After a brief stint with the Seahawks, who no doubt regret giving up on him so soon, Bennett caught on in Tampa Bay, and focused on being the most versatile player he could be, whether that was playing as an end or a tackle. Bennett's breakout came in 2011 when he started 10 games and recorded four sacks and 35 solo tackles. Last year, Bennett had nine sacks, added another 34 solo tackles, forced three fumbles and made himself a sought-after free agent.
"That's always the type of player I've tried to be," Bennett said of his versatility. "My first position was learning how to play inside, I know how to play outside. They do a good job making sure I know every position and just go out and play as hard as I can."
Bennett's ability to play multiple positions along the defensive line could make him one of Seattle's most important offseason acquisitions -- even if he doesn't have the league-wide name recognition of other new Seahawks like Percy Harvin, Antoine Winfield or Cliff Avril. The Seahawks will need Bennett's skills in light of Bruce Irvin's suspension as well as the fact that Chris Clemons is far from a sure thing to make it back for the start of the season because of a knee injury,
When the Seahawks signed Bennett, Pete Carroll talked about using him as an interior rusher in passing situations -- think of the role Jason Jones played when healthy last year. However, with Clemons still recovering and Avril sitting out offseason workouts with a foot injury, Bennett has spent plenty of time working at the "Leo" defensive spot as well, and looked plenty comfortable doing it.
"It is important, because Michael is a defensive end that can play inside," Carroll said. "He's already moved all over the place and he's had no trouble with it at all. We're going to really expect him to be featured inside on third downs and nickel groups as a specialty rusher as well as everything else that he does. We'll see when he gets in the pads how that fits together, but he does have great flexibility.
"He's a 4-3 end in his makeup, and that means that he can play outside on the split end side, he can play on the tight end side and he also is a real quality rusher inside."
Inside, outside, it doesn't really matter for Bennett as long as he's on the field chasing quarterbacks.
"I feel comfortable lining up anywhere and beating the person in front of me so I can get to the quarterback," he said.
When the Seahawks' line is at full strength, Bennett might spend more time in that inside pass-rusher role. That's not because he can't be an outside pass rusher, but with players like Clemons, Irvin and Avril, Seattle has plenty of options once everyone is back.
"There are just so many good players," Bennett said. "You bring in Tony (McDaniel), Red (Bryant) does his thing, you've got Avril, Mebane, Bruce, the young guys, those new rookies are going to be pretty good D-tackles. We've got a lot of good players.

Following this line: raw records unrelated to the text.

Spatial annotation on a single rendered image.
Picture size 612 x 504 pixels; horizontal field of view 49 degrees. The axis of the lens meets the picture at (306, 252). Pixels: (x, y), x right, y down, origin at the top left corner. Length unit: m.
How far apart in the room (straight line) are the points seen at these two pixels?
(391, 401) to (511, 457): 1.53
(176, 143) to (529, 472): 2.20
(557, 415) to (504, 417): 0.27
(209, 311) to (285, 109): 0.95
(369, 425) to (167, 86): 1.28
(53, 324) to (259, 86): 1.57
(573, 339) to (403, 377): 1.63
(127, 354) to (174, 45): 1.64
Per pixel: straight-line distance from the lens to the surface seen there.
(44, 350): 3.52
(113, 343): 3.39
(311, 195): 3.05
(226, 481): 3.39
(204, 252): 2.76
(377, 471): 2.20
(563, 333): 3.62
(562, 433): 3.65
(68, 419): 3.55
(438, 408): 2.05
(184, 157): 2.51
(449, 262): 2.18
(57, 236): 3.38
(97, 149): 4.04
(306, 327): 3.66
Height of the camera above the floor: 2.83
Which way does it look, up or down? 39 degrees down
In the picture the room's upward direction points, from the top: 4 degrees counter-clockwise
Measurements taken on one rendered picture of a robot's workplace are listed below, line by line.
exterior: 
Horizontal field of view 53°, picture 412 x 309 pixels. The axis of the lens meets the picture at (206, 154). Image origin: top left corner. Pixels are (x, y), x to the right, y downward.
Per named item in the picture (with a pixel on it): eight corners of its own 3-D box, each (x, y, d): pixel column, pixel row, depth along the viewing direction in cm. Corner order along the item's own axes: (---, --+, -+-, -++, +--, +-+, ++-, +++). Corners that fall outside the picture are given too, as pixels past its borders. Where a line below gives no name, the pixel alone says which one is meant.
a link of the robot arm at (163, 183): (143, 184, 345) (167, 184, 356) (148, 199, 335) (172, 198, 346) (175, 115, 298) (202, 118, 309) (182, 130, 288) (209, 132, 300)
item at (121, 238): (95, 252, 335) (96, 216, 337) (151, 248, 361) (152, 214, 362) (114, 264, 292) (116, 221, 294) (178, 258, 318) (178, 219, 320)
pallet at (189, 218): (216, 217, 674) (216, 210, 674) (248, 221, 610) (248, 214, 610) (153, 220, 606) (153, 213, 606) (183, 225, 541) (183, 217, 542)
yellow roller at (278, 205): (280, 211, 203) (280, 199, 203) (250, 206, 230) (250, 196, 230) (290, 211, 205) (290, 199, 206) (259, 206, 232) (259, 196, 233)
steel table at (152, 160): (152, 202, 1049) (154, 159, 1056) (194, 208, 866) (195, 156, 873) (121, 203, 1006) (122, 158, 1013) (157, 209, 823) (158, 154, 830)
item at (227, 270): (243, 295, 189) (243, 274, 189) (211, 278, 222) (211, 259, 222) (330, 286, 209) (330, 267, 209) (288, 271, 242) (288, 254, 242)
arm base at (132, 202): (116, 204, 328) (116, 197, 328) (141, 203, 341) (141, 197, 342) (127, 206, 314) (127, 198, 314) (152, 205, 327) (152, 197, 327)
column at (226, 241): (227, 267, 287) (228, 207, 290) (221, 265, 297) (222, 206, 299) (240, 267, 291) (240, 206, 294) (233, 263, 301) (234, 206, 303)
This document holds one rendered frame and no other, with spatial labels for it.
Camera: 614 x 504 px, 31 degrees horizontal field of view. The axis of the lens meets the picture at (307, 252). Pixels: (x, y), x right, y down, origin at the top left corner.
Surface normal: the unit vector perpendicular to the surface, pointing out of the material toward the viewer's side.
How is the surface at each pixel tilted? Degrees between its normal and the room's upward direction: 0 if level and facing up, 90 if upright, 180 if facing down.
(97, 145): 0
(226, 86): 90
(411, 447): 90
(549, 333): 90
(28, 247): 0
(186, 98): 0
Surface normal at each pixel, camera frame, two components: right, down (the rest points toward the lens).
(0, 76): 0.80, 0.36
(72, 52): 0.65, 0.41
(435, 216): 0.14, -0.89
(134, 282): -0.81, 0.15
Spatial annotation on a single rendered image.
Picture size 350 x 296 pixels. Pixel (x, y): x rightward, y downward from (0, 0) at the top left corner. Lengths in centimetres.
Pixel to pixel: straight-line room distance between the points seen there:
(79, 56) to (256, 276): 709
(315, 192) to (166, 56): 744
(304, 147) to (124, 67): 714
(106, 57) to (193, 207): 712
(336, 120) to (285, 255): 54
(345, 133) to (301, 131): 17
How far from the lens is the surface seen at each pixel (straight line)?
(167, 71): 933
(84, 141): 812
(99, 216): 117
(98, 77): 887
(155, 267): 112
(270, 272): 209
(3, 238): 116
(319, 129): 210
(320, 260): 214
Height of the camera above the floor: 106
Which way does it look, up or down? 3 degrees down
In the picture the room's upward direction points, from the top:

"That's the scary part. We can show a big front, we can go small and be speed, we can have a mixture. This is a very good defensive line."
The way Bennett sees it his versatility allows him to be a big guy if the Seahawks go small on passing downs, or be the speed guy when there's more bulk on the field. In other words, he's a tweener in the best possible sense of the word.
"I can be interchangeable in all the defenses," Bennett said. "I like being that way."